The bear case is what the chart is threatening to test right now. Bitcoin’s break below $60,000 would drag XRP below $1.00 for the first time in years.
Grok AI admits that the global growth of RLUSD provides better forecasting opportunities than in the past, but it does not dismiss the $1.00 share as impossible, given where Bitcoin is today.
Grok AI Price Prediction: This Chart Tests Its Most Important Support in All History After a Stable
XRP is closing the current week at $ 1.191 with a weekly low of $ 1.140, and the weekly chart, going back to 2023, shows something that has not happened since before the recovery of all institutions.
The starting point from 2023 to October 2024 held XRP between $0.40 and $0.70 for over a year. The November 2024 direct move to $3.40 started from below $0.55, and the dotted support line on the chart is around $1.20, which is the level XRP has been defending since February 2026.
The candle this week broke the intraweek line, with a low of $ 1.140 testing in the gap between $ 1.00 and $ 1.20 which has no stable support.

Recovery back to $1.191 on the close now and keeping the weekly close a little above $1.20, but the margin is so small that one bad macro day next week could close this candle down.
The $1.00 level is the final barrier for the XRP concept and structure before XRP can be bought at the full fixed price.
Getting there at the end of each week would indicate the end of the clear news that the market had damaged the prices of the precious metals 2024, confirming the bear that Grok recognized around the damage of Bitcoin below $ 60,000.
On top of that, the first meaningful resistance is now at $1.40, which was a support for several months before it broke down this week.
Above $1.60 is where the market spent most of March and April combined, and clearing $1.60 at the weekly close is essential for any discussion about $3 to $5 to be technically credible.
Whether this further reading indicates a drop that Grok’s bid of $3 to $5 needs to start, or a further drop to 25 as Bitcoin tests $60,000, is the question that defines the next three months for XRP holders.
LiquidChain is attracting the attention of XRP holders
Smart money doesn’t wait for rejection. It moves before the next item appears.
Bitcoin, Ethereum, and XRP all have the same groups that have been testing for weeks. Macro support is slow. Institutional contributions continue to be pushed back. Waiting on help outside of your control is an option with a known ceiling.

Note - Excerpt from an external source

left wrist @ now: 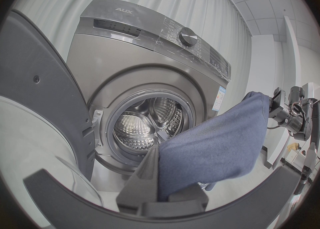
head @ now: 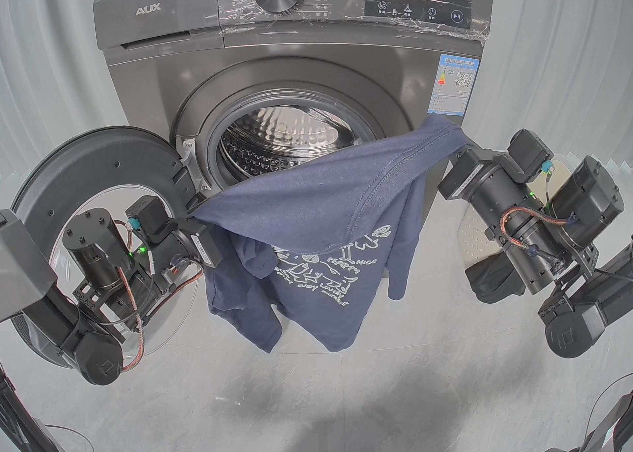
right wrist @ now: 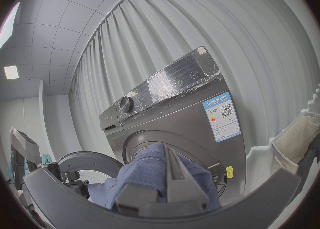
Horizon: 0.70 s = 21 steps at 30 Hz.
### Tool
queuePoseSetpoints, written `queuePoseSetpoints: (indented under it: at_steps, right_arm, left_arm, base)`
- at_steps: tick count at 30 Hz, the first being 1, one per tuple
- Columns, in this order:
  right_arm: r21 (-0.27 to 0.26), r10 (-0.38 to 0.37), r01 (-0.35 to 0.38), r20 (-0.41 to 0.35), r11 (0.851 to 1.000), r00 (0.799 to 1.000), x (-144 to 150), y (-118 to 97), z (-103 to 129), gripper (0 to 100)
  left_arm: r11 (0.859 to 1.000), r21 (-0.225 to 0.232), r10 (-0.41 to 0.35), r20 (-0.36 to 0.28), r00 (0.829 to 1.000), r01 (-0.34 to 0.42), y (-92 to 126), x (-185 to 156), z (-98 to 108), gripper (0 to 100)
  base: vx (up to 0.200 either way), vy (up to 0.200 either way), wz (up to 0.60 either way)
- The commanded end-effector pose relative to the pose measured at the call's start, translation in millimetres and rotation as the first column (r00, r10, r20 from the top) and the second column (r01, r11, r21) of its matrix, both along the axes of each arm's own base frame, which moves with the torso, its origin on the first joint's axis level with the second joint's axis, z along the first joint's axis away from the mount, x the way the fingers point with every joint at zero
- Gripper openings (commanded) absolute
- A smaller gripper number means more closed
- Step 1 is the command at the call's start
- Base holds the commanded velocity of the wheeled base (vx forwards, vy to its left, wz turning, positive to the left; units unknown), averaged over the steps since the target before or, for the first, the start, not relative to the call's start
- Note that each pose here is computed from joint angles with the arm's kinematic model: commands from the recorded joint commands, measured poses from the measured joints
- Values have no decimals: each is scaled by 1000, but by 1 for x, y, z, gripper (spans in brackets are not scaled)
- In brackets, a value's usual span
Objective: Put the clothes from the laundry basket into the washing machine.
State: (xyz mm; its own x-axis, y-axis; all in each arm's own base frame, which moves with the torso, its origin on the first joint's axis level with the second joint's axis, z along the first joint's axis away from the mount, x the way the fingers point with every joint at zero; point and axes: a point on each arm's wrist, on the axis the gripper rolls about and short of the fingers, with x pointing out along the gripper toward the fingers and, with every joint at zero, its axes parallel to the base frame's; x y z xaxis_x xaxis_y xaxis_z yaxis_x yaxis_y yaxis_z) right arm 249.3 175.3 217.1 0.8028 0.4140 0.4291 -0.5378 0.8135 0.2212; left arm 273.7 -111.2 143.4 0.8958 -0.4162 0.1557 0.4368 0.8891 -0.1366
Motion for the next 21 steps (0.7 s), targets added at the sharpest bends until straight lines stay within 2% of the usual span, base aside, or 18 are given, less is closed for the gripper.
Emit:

Early construction games don’t have that ceiling. A smaller stock market means that less volatility produces more dramatic movements. The difference between what a product is worth and what the market thinks it’s worth is where asymmetric returns come from. This difference exists only when the project is not yet known.

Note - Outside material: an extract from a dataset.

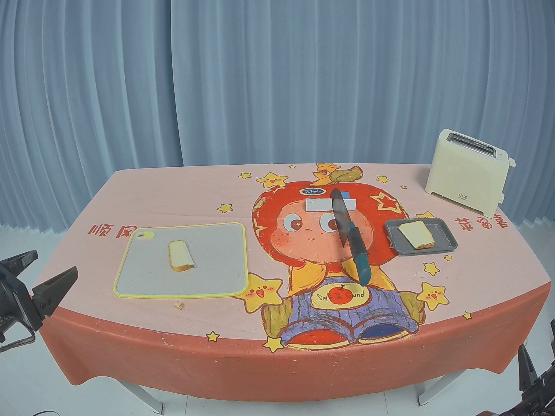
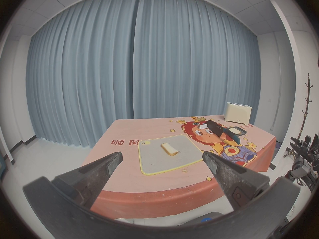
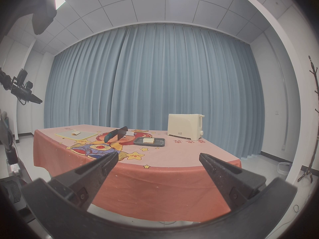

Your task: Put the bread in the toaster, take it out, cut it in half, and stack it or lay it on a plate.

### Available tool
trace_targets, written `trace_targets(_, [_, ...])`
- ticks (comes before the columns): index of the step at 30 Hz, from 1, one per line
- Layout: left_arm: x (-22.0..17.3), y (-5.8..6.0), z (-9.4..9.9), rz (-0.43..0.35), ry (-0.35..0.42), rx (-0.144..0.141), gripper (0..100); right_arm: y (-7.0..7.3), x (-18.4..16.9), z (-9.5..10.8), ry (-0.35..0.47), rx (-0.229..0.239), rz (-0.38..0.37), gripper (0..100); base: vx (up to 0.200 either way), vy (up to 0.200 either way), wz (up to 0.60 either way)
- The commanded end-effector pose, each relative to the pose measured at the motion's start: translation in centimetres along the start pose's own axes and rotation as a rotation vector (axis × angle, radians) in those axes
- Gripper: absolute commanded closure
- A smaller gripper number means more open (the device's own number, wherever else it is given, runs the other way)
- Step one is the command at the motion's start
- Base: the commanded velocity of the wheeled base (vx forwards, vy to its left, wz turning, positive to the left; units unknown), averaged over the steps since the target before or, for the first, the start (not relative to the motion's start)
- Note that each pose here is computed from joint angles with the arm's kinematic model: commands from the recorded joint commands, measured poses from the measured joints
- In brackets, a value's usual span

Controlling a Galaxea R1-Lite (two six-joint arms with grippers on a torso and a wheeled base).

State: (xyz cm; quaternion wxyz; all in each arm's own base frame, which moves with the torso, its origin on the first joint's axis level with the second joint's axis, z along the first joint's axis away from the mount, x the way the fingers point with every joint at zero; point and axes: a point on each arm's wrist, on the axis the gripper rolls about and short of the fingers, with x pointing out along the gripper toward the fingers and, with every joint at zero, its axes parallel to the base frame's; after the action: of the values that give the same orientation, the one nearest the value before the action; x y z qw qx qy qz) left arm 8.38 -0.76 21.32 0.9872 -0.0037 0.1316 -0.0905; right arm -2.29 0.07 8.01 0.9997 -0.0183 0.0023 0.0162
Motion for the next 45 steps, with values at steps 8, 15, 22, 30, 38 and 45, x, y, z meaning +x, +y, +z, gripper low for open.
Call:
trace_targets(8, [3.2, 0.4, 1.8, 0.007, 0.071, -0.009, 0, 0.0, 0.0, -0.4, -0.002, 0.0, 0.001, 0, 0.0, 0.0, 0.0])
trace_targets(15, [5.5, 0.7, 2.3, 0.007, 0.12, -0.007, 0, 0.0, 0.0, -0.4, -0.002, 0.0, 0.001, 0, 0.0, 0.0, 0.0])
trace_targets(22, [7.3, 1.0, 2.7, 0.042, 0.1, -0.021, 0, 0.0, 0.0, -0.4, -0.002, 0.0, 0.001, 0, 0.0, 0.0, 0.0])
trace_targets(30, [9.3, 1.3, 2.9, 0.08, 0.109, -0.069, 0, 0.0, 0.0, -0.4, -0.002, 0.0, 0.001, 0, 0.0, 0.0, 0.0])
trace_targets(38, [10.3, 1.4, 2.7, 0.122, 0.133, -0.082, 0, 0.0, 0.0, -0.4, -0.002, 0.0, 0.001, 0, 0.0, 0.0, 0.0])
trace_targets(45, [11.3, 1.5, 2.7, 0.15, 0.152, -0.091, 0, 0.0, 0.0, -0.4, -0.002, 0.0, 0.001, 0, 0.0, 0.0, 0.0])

Multi-generational fragmentation is bleeding DeFi every day. Bitcoin, Ethereum, and Solana run very different systems. Any user who moves a price between them pays for the removal in fees, downtime, and failure to act.
LiquidChain company’s opinion it collapses all 3 into one killing field. One delivery. Full access to nature. There is no passing tax.
Trading is already at $0.01454 with only $700,000 raised. This is the bottom line, not the advertising wording.
Execution is not guaranteed. Adoption is unknown. The installed load provides easy access to the roof that is already visible. LiquidChain offers an old seat at the table that has not yet been established.